Puis il passe rapidement à un autre sujet : la société Burisma, qui comptait Hunter Biden parmi les membres de son conseil d’administration. Et qui a fait l’objet d’une enquête n’ayant abouti à aucune accusation.

PHOTO MARTINEZ MONSIVAIS, ARCHIVES ASSOCIATED PRESS

Hunter Biden, fils de Joe Biden 

Donald Trump fait ensuite référence à un ancien procureur général de l’Ukraine, Viktor Chokine, qui a été limogé – notamment à la demande de la communauté internationale, qui le jugeait complaisant envers le système de corruption en Ukraine.

Trump semble plutôt suggérer que Joe Biden a voulu le départ de ce procureur général pour protéger son fils. Et il demande à Zelensky d’appeler son avocat Rudy Giuliani et le procureur général des États-Unis, William Barr.
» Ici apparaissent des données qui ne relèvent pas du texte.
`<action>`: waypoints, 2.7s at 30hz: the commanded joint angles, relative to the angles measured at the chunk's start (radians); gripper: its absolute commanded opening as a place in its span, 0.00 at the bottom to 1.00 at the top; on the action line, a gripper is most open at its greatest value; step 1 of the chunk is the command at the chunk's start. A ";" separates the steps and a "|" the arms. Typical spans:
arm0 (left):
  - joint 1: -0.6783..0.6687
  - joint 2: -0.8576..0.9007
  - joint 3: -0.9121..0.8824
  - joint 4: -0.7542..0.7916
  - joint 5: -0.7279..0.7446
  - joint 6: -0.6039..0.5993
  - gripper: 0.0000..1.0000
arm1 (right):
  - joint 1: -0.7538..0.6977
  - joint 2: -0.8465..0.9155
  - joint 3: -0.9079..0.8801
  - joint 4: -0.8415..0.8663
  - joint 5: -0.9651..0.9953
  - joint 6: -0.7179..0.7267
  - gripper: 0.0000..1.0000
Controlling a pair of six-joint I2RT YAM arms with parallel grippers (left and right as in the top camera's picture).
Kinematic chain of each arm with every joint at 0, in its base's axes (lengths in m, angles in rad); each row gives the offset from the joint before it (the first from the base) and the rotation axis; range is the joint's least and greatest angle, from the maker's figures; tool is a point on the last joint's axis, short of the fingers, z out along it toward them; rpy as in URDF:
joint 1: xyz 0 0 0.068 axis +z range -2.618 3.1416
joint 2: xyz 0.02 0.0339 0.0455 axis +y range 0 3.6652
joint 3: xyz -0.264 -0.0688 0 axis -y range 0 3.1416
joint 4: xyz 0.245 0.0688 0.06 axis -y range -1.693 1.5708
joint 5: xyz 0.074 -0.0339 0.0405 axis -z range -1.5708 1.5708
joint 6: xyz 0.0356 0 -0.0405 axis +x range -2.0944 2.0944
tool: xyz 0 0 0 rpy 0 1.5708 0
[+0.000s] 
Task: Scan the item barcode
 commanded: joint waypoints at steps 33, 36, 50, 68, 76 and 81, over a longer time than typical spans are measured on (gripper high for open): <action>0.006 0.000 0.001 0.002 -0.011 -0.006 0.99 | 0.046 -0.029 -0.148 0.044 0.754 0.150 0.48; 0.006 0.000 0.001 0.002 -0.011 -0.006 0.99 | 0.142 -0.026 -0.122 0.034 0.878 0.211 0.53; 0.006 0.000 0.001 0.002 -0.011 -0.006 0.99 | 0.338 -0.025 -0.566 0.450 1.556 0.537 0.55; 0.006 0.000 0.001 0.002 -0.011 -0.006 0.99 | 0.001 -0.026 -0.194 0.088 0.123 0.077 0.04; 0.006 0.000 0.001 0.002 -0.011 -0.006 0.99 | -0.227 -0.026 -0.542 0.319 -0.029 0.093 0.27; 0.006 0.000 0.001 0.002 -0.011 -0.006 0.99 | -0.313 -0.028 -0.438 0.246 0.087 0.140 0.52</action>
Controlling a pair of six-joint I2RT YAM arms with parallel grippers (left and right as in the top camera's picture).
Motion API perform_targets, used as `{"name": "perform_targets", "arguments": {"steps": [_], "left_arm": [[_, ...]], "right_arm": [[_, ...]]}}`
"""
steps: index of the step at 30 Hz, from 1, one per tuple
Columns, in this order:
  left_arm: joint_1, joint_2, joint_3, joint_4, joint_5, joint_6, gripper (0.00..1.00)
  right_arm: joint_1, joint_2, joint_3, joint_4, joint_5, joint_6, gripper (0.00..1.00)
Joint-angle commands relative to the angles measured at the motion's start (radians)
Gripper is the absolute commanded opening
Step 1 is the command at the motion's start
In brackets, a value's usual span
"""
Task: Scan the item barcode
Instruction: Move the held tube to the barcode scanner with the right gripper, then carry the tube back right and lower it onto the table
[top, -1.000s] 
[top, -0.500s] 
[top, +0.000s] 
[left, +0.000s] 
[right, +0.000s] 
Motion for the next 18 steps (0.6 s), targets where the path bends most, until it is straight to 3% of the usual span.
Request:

Puis il conclut : « Si vous pouviez regarder ça de près, quoi que vous fassiez avec le procureur général [Barr], ce serait formidable. »

Ce à quoi Zelensky répond : « Mon prochain procureur général me sera dévoué à 100 %. Nous enquêterons sur cette affaire. Je vous demanderais gentiment de me donner toute information dont vous disposez. »

2. Alors, pression ou pas ?

À aucun moment Donald Trump ne fait de lien direct entre l’aide financière à l’Ukraine et la réponse de l’Ukraine à la « faveur » demandée par le locataire de la Maison-Blanche.

Il ne dit pas : faites ceci et vous aurez cela.

Mais la séquence des sujets abordés lors de cette conversation donne cette impression, note Frédérick Gagnon, directeur de l’Observatoire sur les États-Unis de la Chaire Raoul-Dandurand de l’Université du Québec à Montréal. « Il parle de l’aide et, tout de suite après, il demande une faveur. »

La suggestion de parler avec Rudy Giuliani est significative, dit le chercheur. « Giuliani parle souvent du fils de Joe Biden, et on comprend qu’il s’agit du sujet qu’il va évoquer avec le président de l’Ukraine. »

Pour Daniel G. Caron, ancien ambassadeur du Canada à Kiev, cette conversation a un air de chantage. Surtout quand l’on connaît la position dans laquelle se trouve l’Ukraine.

Volodymyr Zelensky n’est au pouvoir que depuis deux mois quand il s’entretient avec le président Trump. Il a un programme ambitieux, et son pays est au bord de la faillite. Il a besoin d’aide internationale. Or, l’homme qui vient de prendre les rênes de la Banque mondiale, David Malpass, est un proche de Rudy Giuliani et de Donald Trump, souligne Daniel G. Caron.

Ce que je lis dans cette conversation, c’est du chantage : Tu veux de l’argent ? Tu vas me rendre service.

Daniel G. Caron, ancien ambassadeur du Canada à Kiev

Sa position de vulnérabilité, c’est peut-être aussi ce qui explique la flagornerie du président Zelensky, qui ne cesse de vanter Donald Trump, le félicitant pour son « talent et ses connaissances » et lui disant qu’il a suivi son exemple pour sa campagne électorale. À la fin de la conversation, il mentionne que, lors de son dernier séjour à New York, il a logé à la Trump Tower.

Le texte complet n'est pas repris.